INFO [pool-20-thread-1] 2018-03-09 11:27:02,754 SPARK-MASTER Logging.scala:35 - SPARK-MASTER service has been shut down
INFO [dispatcher-event-loop-1] 2018-03-09 11:27:02,755 SPARK-MASTER AbstractConnector.java:306 - Stopped ServerConnector@2b5f956e{HTTP/1.1}{<some_ip>:7080}
INFO [dispatcher-event-loop-1] 2018-03-09 11:27:02,756 SPARK-MASTER ContextHandler.java:865 - Stopped o.s.j.s.ServletContextHandler@7f2667c8{/driver/kill,null,UNAVAILABLE}
INFO [dispatcher-event-loop-1] 2018-03-09 11:27:02,756 SPARK-MASTER ContextHandler.java:865 - Stopped o.s.j.s.ServletContextHandler@7fd39b94{/app/kill,null,UNAVAILABLE}
INFO [dispatcher-event-loop-1] 2018-03-09 11:27:02,756 SPARK-MASTER ContextHandler.java:865 - Stopped o.s.j.s.ServletContextHandler@438e15b7{/static,null,UNAVAILABLE}
INFO [dispatcher-event-loop-1] 2018-03-09 11:27:02,756 SPARK-MASTER ContextHandler.java:865 - Stopped o.s.j.s.ServletContextHandler@5c3aa3a2{/json,null,UNAVAILABLE}
INFO [dispatcher-event-loop-1] 2018-03-09 11:27:02,756 SPARK-MASTER ContextHandler.java:865 - Stopped o.s.j.s.ServletContextHandler@44096b0{/,null,UNAVAILABLE}
INFO [dispatcher-event-loop-1] 2018-03-09 11:27:02,756 SPARK-MASTER ContextHandler.java:865 - Stopped o.s.j.s.ServletContextHandler@5a9cdfa5{/app/json,null,UNAVAILABLE}
INFO [dispatcher-event-loop-1] 2018-03-09 11:27:02,756 SPARK-MASTER ContextHandler.java:865 - Stopped o.s.j.s.ServletContextHandler@629fa694{/app,null,UNAVAILABLE}
INFO [dispatcher-event-loop-1] 2018-03-09 11:27:02,757 SPARK-MASTER AbstractConnector.java:306 - Stopped ServerConnector@a00ea59{HTTP/1.1}{<some_ip>:6066}
INFO [dispatcher-event-loop-1] 2018-03-09 11:27:02,757 SPARK-MASTER ContextHandler.java:865 - Stopped o.s.j.s.ServletContextHandler@54b5ab5b{/,null,UNAVAILABLE}
INFO [dispatcher-event-loop-1] 2018-03-09 11:27:02,757 SPARK-MASTER Logging.scala:35 - Created DelegationTokenRenewalRunner
INFO [dispatcher-event-loop-1] 2018-03-09 11:27:02,757 SPARK-MASTER Logging.scala:35 - Shutting down DelegationTokenRenewalRunner
INFO [SPARK-MASTER] 2018-03-09 11:27:02,758 SPARK-MASTER Logging.scala:35 - SPARK-MASTER service finished
Other symptoms to indicate the Spark Master is down would include Spark Workers being unable to connect to a Spark Master, and the Spark Master UI not being available.
Cause
During the setup of a Spark Master, an endpoint object for RPC calls is generated, and serialized.
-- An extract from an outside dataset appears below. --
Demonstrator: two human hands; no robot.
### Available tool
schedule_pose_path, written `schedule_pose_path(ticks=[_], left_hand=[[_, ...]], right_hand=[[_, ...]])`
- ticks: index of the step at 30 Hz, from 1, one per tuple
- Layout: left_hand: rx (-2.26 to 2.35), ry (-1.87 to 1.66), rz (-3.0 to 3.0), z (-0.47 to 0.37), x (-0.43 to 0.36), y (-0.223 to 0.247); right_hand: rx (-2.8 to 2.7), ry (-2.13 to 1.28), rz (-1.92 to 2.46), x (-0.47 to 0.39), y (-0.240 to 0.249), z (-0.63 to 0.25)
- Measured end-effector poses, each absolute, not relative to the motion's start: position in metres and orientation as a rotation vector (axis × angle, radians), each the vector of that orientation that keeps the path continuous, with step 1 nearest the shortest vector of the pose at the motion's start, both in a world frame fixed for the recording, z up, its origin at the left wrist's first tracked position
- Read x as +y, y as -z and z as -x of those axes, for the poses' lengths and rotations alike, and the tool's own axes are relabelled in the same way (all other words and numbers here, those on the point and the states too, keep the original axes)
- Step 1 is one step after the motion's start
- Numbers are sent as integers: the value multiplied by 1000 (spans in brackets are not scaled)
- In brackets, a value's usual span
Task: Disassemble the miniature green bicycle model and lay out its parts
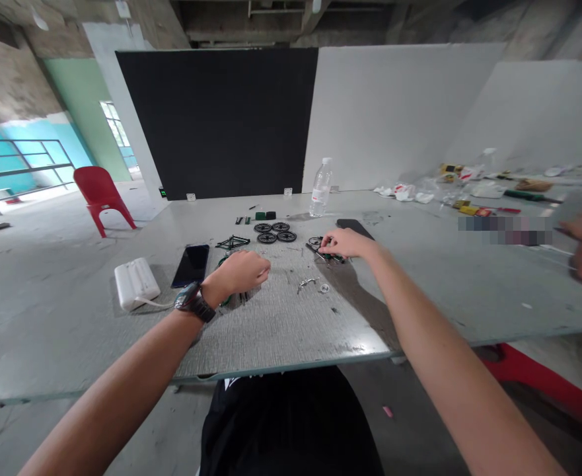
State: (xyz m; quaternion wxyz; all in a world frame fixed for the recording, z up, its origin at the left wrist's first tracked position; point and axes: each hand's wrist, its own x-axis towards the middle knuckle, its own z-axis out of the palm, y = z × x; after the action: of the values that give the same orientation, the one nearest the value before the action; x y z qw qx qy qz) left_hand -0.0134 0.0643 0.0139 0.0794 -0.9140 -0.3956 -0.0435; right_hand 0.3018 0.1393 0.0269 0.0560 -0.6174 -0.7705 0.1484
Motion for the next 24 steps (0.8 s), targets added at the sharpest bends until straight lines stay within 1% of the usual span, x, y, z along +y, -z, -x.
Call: schedule_pose_path(ticks=[4, 12, 16, 20, 24], left_hand=[[-1182, 123, 2733, 13, 64, -14], [-1196, 142, 2734, 14, 65, -12], [-1198, 133, 2734, 13, 64, -14], [-1198, 126, 2732, 13, 63, -14], [-1200, 124, 2731, 13, 64, -14]], right_hand=[[-2310, -419, 1960, 144, -23, -310], [-2267, -314, 1976, 143, -26, -314], [-2281, -103, 1789, 142, -23, -301], [-2337, -46, 1536, 147, -9, -283], [-2456, 156, 1440, 154, 8, -269]])
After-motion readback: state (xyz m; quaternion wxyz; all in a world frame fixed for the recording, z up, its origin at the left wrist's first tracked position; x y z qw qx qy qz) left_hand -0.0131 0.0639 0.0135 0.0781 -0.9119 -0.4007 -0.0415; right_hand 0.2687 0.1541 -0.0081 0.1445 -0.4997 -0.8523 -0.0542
The serialized form of this is saved in Spark Master high-availability mechanisms, and after an update, the old serialized object may not have a compatible class signature. This results in the Spark Master encountering an object it cannot load safely. (internal defect ID DSP-15679).
Workaround
The workaround stated in the error message logging, of clearing the Spark Master recovery space, and restarting all Spark workers, is effective in resolving this condition. The commands to resolve the condition are:
dsetool sparkmaster cleanup
anddsetool sparkworker restart
Solution
A solution is under investigation for DSP-15679 at this time.